Возникновение ТФС, как мы полагаем, могло иметь место примерно 40-50 тыс. лет назад. Полагают, что современный человек Homo sapiens появился примерно 200 тыс. лет назад. Однако первые 150-160 тыс. лет он практически мало эволюционировал. На протяжении десятков тысяч лет люди использовали практически неизменные орудия труда, отсутствовало искусство, религия и человек, по сути, не проявлял какой-либо существенной изобретательности. Однако 40-50 тыс. лет назад с началом неолита происходит неожиданный взрыв творческой активности: появляются многочисленные новые формы каменных орудий, возникает искусство, религия, культура, затем человек изобретает лук, осваивает скотоводство и земледелие, возникают первые государства и письменность. Этот революционный скачок не сопровождался сколько-нибудь заметным изменением морфологии, объема мозга и т.п. Можно предположить, что этот скачок был вызван очень небольшим эволюционным изменением биохимии мозга, что позволило трансцендентному фактору «подключиться» к нейродинамике мозга и модулировать ее в «реальном» масштабе времени.
Появление «быстрого» механизма ТФС дало человеку огромные поведенческие преимущества.
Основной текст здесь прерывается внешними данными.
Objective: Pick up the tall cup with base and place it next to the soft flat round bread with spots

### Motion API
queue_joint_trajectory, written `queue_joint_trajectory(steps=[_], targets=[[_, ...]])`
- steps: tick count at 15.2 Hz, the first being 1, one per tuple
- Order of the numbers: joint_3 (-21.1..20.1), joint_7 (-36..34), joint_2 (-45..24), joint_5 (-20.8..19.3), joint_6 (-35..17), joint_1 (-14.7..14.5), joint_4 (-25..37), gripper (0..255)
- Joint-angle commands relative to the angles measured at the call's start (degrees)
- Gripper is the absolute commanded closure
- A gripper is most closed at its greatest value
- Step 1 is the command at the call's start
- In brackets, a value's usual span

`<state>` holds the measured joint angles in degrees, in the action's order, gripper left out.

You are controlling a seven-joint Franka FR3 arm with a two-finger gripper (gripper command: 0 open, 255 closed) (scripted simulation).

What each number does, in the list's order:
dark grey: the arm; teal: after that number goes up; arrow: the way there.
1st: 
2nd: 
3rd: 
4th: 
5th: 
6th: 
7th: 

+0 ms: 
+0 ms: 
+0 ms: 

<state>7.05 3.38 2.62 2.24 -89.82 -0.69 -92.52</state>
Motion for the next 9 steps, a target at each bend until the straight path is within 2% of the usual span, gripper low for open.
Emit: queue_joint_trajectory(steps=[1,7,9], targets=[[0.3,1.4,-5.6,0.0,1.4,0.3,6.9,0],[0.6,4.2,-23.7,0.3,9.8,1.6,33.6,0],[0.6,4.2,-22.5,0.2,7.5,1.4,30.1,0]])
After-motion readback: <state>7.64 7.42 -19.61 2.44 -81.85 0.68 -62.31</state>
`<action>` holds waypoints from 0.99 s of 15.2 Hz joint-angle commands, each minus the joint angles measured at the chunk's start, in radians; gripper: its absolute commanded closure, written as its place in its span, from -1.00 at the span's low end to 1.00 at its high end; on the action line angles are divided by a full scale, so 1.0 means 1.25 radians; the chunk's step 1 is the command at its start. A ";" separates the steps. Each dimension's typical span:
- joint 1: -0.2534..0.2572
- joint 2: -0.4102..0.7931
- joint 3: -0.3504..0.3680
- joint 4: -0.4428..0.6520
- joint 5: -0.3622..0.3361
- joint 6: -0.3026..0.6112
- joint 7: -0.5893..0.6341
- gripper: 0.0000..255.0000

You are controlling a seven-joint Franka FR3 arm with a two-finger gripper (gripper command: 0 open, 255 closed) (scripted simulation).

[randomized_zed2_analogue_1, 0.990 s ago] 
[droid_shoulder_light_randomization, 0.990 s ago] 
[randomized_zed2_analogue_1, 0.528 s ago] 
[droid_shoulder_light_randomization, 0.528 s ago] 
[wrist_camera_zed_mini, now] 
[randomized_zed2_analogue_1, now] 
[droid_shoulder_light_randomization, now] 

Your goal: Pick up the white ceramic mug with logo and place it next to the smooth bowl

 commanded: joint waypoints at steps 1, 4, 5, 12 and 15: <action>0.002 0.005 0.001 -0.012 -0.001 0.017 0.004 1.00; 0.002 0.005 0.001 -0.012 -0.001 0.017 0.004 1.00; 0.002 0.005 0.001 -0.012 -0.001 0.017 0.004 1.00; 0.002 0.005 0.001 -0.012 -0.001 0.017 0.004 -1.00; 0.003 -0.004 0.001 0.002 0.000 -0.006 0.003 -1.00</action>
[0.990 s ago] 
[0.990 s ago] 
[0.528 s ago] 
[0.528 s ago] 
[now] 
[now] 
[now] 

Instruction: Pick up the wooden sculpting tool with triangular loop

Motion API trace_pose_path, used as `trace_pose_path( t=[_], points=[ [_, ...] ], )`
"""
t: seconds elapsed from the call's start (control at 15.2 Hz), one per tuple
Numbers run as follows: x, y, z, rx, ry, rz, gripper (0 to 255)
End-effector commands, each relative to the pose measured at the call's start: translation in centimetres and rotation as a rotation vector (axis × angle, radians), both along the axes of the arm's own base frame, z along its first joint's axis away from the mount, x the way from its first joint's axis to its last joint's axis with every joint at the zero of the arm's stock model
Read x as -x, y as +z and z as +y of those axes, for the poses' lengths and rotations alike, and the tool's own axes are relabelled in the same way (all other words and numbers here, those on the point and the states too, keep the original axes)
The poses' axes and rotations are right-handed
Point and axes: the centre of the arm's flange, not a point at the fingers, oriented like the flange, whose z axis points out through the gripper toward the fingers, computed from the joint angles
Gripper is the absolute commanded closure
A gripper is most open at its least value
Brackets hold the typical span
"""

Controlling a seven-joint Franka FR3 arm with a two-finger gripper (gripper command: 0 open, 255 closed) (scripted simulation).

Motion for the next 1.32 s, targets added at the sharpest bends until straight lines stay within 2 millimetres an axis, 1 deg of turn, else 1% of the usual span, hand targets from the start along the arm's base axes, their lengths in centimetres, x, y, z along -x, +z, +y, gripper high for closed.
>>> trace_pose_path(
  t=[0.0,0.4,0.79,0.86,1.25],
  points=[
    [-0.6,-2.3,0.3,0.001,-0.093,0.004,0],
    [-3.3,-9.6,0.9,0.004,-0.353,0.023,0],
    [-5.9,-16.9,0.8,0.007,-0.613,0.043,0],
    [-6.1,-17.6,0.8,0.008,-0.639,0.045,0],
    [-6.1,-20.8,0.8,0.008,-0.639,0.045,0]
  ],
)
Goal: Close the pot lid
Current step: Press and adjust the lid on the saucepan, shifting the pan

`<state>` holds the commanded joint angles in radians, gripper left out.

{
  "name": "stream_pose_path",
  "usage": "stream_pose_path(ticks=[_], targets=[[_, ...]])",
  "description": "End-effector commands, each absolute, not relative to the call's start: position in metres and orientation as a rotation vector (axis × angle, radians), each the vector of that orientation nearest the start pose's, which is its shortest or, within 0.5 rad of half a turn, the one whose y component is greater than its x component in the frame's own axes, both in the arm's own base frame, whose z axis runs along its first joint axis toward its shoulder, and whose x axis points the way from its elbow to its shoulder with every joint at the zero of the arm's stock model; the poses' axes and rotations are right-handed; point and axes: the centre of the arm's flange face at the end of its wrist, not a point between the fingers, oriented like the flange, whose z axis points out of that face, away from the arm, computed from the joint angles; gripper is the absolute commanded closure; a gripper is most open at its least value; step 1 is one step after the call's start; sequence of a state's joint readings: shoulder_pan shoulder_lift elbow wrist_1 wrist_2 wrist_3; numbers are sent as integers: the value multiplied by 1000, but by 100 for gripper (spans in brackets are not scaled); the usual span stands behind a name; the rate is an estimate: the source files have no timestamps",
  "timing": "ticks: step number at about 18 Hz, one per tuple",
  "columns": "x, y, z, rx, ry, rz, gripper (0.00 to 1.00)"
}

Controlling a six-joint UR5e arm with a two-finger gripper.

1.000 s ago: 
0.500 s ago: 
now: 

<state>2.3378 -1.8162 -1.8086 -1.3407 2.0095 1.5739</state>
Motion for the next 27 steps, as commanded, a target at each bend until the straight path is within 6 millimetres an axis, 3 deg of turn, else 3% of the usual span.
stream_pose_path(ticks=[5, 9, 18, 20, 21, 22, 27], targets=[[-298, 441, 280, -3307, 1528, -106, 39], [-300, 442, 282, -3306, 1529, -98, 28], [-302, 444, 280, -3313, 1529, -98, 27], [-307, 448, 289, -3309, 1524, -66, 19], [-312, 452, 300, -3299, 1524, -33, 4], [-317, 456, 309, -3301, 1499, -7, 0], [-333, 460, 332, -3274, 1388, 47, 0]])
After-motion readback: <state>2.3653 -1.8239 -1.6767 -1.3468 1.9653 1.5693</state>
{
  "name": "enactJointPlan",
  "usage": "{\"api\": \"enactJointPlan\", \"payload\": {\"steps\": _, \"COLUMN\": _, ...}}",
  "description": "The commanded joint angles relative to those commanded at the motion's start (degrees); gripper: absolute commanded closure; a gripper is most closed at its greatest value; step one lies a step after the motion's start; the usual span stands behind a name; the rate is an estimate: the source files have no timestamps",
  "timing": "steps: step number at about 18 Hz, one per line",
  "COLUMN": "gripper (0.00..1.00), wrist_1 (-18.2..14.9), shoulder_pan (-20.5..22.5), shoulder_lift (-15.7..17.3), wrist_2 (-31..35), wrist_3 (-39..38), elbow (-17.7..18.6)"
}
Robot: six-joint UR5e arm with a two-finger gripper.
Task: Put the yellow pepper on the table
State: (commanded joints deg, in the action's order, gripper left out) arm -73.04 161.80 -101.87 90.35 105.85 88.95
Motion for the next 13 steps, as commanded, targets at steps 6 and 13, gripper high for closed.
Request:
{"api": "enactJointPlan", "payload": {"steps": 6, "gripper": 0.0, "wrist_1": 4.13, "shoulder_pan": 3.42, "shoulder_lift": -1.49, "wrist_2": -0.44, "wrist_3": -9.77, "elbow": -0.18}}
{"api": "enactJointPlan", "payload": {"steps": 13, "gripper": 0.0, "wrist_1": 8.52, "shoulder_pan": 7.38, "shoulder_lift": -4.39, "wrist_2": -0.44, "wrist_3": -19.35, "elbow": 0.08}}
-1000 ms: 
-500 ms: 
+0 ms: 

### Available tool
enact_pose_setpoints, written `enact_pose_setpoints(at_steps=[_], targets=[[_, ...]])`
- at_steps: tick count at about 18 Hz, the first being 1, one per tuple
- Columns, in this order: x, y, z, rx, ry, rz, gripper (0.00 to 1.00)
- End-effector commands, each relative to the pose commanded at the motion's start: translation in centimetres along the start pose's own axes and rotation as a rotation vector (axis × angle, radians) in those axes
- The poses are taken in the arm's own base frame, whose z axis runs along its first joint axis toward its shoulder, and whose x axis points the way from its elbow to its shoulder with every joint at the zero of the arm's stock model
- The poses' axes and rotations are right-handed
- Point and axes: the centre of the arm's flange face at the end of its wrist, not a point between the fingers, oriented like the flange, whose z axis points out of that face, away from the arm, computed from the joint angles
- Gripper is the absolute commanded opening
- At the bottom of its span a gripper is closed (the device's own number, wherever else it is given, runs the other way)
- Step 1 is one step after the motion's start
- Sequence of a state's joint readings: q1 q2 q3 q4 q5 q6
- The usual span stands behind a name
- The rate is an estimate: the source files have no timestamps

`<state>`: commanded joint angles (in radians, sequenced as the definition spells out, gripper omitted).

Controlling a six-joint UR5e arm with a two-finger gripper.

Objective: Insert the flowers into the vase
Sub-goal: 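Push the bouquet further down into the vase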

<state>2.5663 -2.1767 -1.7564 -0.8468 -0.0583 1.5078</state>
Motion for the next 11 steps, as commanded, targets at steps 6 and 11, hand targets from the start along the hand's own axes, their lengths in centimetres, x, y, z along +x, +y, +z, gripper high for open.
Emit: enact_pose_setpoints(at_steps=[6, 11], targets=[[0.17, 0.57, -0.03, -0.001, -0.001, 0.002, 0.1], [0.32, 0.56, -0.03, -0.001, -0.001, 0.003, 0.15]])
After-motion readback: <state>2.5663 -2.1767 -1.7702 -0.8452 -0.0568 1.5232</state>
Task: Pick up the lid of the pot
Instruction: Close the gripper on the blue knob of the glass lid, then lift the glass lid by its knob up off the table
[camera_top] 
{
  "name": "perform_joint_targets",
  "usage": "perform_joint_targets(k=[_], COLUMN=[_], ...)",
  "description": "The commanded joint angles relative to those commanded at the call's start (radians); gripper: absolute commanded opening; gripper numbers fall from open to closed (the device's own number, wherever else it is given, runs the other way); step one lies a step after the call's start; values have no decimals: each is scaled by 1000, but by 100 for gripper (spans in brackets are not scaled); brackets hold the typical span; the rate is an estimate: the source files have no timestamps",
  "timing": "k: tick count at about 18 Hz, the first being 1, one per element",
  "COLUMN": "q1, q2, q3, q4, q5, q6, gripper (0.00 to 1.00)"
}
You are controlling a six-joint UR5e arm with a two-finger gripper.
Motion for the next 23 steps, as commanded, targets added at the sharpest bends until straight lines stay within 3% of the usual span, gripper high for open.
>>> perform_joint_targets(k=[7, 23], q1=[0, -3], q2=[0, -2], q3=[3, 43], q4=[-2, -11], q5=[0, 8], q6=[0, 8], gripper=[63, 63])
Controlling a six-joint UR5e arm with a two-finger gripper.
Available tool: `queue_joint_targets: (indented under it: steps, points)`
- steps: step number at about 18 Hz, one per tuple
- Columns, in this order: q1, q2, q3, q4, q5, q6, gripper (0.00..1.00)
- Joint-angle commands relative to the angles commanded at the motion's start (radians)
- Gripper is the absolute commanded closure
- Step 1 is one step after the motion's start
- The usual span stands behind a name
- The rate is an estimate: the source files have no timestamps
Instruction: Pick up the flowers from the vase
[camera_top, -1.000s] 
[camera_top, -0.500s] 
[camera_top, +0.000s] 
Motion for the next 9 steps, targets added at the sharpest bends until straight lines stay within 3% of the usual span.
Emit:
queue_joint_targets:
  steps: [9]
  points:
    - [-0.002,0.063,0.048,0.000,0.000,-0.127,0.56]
Наличие ТФС позволяет человеку быстро ориентироваться в окружающей обстановке и быстро принимать осознанные творческие решения на временных интервалах порядка секунд и даже долей секунды. Животное на таких интервалах способно лишь реализовать заранее сформированные (врожденные или приобретенные) программы поведения. Поэтому животное беспомощно в новой, незнакомой для него ситуации, хотя способно действовать вполне разумно и целесообразно в привычной и мало меняющейся обстановке. Иными словами, животное просто мыслит намного медленнее человека и потому его мышление оказывается бесполезным, если внешний мир быстро и непредсказуемо изменяется. (На «дочеловеческой» стадии эволюции частичное использование «быстрого» механизма ТФС можно предположить лишь у животных, способный к «инсайту», т.е. способных, в некоторых случаях, сходу решать поведенческие задачи, для которых нет врожденных или выученных программ поведения. К инсайту в той или иной мере способны лишь высшие человекообразные приматы, китообразные и некоторые врановые птицы. Но только у человека механизм «инсайта» становится главным регулятором поведения).
ТФС привносит творческий элемент в текущее поведение и тем самым позволяет человеку осуществлять такие действия, как быстрая спонтанная (заранее не подготовленная) речь, активный диалог, музыкальная и прочая художественная импровизация и т.п. Важно также, что человеческое творчество, в отличие от творчества животных, не отягощено необходимостью сопряженных, весьма затратных энергетически и материально, морфогенетических процессов, и, таким образом, получает неограниченные возможности развития. Человек с легкостью может творчески проигрывать в уме различные ситуации, рассматривать различные альтернативные схемы поведения — и это не требует какой-либо перестройки анатомических связей между нейронами. Требуется лишь обратимая перестройка электрической активности нейронов. В результате у человека развивается сложная и богатая внутренняя жизнь, которая позволяет ему дистанцироваться от природной среды, созидать культуру, общество, религию, т.е. быть собственно человеком, а не животным.